→ **Exercise details**: Copy every line of the records below that holds the word "geometry".

Data excerpts

========================================================================

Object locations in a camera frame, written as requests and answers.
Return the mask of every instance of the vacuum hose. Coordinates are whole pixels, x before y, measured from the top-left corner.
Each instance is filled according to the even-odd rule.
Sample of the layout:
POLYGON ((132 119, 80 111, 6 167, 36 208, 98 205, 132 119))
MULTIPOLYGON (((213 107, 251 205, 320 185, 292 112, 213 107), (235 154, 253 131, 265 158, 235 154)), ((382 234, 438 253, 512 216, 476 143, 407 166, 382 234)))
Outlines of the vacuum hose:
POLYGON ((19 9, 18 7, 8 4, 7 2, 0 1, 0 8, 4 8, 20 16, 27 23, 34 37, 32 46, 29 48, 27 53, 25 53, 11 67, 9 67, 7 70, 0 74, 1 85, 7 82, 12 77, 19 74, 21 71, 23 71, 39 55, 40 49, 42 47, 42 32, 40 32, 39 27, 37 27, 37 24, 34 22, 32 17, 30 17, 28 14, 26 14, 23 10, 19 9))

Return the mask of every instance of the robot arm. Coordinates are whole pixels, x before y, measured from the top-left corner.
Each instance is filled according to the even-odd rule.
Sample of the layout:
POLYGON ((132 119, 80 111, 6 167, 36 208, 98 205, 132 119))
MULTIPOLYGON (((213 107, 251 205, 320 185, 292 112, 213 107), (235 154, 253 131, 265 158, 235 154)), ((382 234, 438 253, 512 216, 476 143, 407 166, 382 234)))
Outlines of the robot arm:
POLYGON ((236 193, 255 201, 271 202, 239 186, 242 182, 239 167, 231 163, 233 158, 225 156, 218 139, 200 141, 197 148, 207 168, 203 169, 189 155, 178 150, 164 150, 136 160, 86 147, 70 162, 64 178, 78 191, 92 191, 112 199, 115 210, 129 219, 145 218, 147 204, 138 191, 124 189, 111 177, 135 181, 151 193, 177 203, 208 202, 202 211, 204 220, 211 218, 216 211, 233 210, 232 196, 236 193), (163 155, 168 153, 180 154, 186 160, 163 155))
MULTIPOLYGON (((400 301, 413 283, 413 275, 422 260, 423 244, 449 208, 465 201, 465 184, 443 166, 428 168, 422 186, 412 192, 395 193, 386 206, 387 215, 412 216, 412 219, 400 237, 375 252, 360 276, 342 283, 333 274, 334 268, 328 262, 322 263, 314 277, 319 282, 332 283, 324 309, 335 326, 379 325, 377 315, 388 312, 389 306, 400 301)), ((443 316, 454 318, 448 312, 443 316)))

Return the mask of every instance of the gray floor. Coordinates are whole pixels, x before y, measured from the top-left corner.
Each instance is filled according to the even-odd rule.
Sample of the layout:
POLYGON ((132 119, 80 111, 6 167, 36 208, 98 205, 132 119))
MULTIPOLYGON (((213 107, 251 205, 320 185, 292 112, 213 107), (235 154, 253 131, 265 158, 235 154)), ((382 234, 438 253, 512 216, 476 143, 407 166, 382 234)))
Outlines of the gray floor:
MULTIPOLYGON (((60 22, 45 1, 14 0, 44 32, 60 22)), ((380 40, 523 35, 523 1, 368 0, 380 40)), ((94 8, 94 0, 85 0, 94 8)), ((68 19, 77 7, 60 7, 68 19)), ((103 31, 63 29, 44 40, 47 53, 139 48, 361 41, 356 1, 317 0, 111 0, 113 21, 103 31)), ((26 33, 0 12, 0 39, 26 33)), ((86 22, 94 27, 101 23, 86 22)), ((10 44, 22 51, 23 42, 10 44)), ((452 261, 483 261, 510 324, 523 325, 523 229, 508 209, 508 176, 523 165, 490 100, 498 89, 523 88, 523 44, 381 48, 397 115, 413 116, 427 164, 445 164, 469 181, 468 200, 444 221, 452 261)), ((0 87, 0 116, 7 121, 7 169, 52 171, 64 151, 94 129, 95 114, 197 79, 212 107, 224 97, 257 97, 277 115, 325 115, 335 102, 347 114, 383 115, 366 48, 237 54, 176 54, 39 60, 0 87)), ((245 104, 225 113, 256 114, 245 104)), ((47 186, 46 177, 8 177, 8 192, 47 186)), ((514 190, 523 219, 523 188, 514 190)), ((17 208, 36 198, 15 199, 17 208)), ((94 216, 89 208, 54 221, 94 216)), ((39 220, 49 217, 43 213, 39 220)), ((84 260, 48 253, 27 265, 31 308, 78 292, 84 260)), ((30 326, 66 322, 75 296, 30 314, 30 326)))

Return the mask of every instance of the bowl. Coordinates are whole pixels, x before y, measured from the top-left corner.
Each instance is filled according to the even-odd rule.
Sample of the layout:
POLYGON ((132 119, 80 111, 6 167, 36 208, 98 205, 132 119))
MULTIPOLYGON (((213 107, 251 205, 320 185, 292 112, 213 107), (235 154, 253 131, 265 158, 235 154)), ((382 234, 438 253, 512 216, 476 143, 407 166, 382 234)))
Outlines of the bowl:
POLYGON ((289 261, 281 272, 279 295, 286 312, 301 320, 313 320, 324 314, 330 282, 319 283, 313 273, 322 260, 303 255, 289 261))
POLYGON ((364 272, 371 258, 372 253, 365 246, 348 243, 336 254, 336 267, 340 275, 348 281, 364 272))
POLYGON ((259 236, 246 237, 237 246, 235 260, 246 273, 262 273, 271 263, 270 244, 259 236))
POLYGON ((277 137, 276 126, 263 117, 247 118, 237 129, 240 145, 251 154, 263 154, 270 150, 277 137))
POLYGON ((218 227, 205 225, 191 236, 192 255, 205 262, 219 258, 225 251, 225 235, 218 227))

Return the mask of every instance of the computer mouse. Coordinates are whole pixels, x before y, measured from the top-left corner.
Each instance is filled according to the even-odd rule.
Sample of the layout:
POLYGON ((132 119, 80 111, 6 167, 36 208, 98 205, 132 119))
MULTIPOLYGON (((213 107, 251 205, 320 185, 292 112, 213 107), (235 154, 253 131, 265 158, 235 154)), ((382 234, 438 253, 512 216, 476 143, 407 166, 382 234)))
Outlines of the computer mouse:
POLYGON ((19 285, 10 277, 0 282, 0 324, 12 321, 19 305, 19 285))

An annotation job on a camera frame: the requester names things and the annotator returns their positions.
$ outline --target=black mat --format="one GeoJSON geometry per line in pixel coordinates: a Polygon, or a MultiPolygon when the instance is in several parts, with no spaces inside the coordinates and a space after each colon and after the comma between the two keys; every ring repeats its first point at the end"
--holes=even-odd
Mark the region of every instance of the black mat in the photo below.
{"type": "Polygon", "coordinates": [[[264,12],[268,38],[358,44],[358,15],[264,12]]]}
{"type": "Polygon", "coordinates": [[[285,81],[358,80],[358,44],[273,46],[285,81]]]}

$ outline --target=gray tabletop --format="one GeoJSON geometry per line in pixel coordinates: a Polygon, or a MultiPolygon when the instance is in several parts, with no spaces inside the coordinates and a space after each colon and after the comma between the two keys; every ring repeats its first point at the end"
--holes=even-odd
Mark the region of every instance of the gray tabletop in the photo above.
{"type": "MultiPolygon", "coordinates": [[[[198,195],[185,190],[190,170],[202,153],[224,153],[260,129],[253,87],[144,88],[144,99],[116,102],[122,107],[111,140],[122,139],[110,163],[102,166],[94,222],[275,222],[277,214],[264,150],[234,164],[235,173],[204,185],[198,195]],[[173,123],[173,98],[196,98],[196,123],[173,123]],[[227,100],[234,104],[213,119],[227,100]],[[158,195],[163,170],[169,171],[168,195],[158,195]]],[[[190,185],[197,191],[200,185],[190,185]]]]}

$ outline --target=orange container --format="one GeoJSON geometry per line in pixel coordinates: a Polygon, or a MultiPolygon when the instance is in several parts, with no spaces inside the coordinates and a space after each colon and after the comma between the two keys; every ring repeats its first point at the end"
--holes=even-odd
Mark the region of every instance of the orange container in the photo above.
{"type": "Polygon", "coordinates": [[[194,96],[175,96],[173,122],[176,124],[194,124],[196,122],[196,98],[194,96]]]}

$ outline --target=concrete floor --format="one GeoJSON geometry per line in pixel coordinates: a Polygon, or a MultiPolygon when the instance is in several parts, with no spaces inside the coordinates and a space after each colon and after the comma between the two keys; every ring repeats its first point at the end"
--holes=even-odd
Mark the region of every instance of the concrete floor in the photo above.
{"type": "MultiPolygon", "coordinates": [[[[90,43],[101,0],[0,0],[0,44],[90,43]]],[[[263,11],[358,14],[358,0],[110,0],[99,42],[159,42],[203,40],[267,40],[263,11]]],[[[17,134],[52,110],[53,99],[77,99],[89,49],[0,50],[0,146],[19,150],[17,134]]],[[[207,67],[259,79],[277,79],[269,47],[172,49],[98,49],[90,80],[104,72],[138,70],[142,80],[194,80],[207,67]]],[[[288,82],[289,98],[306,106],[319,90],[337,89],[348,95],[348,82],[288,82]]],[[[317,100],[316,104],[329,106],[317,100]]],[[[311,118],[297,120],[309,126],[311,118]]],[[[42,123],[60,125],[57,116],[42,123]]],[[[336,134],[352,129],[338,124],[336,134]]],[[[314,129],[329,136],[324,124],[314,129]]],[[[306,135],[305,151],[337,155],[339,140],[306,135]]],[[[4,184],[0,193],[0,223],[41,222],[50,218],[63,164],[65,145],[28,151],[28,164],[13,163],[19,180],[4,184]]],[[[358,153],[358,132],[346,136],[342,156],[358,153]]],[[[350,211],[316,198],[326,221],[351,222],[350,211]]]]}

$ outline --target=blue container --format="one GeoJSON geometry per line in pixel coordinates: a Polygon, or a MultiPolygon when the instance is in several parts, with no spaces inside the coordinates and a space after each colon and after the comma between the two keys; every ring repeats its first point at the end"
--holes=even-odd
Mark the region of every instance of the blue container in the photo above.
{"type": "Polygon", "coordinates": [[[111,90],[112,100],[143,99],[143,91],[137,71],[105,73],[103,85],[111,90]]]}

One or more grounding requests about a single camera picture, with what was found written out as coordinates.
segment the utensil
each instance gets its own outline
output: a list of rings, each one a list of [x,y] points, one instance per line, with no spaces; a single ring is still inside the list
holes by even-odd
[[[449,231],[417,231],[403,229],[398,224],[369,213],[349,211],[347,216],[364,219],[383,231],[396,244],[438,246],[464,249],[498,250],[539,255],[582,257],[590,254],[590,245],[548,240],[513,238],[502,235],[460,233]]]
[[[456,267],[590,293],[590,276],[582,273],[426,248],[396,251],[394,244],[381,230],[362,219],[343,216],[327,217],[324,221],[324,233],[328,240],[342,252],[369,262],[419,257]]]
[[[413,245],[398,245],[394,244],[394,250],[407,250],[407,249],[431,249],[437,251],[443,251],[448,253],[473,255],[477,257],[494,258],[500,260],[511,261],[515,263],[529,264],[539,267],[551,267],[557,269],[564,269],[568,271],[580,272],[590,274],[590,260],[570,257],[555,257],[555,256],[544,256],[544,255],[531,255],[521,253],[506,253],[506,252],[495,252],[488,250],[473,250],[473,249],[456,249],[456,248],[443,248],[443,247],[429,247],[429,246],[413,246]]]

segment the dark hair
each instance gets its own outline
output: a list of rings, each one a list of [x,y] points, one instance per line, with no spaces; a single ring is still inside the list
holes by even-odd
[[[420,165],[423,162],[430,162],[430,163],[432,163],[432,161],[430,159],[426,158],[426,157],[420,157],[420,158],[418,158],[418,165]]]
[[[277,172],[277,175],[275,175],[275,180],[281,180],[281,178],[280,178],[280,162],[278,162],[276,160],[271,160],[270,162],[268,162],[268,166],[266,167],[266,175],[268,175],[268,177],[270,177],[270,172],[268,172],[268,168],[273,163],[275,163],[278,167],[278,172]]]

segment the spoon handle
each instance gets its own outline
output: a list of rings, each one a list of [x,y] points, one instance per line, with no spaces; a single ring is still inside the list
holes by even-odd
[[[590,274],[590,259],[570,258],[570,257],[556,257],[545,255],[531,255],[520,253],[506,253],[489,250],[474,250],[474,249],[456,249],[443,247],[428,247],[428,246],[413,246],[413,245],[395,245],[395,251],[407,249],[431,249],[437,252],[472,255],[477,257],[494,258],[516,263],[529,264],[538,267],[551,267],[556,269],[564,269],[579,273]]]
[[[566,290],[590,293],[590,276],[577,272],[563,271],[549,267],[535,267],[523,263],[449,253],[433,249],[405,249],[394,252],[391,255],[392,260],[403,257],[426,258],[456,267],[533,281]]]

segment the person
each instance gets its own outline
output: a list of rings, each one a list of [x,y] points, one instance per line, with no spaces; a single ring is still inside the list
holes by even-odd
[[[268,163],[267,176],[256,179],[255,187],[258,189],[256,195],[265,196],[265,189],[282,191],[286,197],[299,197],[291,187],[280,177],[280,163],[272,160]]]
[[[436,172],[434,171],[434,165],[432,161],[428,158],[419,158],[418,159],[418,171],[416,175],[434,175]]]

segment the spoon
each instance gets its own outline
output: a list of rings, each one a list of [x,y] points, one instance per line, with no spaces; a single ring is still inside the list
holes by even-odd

========================================================================

→ **Result of the task**:
$ outline --target=black mat --format="one GeoJSON geometry per line in pixel coordinates: a Polygon, or a MultiPolygon when the instance is in several parts, with no spaces inside the coordinates and a space after each colon and after the comma between the two keys; every ring repeats its first point at the end"
$ outline --target=gray tabletop --format="one GeoJSON geometry per line in pixel coordinates: a Polygon, or a MultiPolygon when the instance is in several parts, with no spaces inside the coordinates and a space after each colon and after the comma between the two keys; every ring repeats its first point at the end"
$ outline --target=orange container --format="one GeoJSON geometry per line in pixel coordinates: a Polygon, or a MultiPolygon when the instance is in several parts, with no spaces inside the coordinates and a space after each colon and after the comma between the two keys; every ring repeats its first point at the end"
$ outline --target=concrete floor --format="one GeoJSON geometry per line in pixel coordinates: a Polygon, or a MultiPolygon when the instance is in several parts, with no spaces inside the coordinates and a space after each colon and after the comma between the two keys; every ring repeats its first point at the end"
$ outline --target=blue container --format="one GeoJSON geometry per line in pixel coordinates: a Polygon, or a MultiPolygon when the instance is in several parts, with no spaces inside the coordinates and a space after each colon and after the comma between the two keys; every ring repeats its first point at the end"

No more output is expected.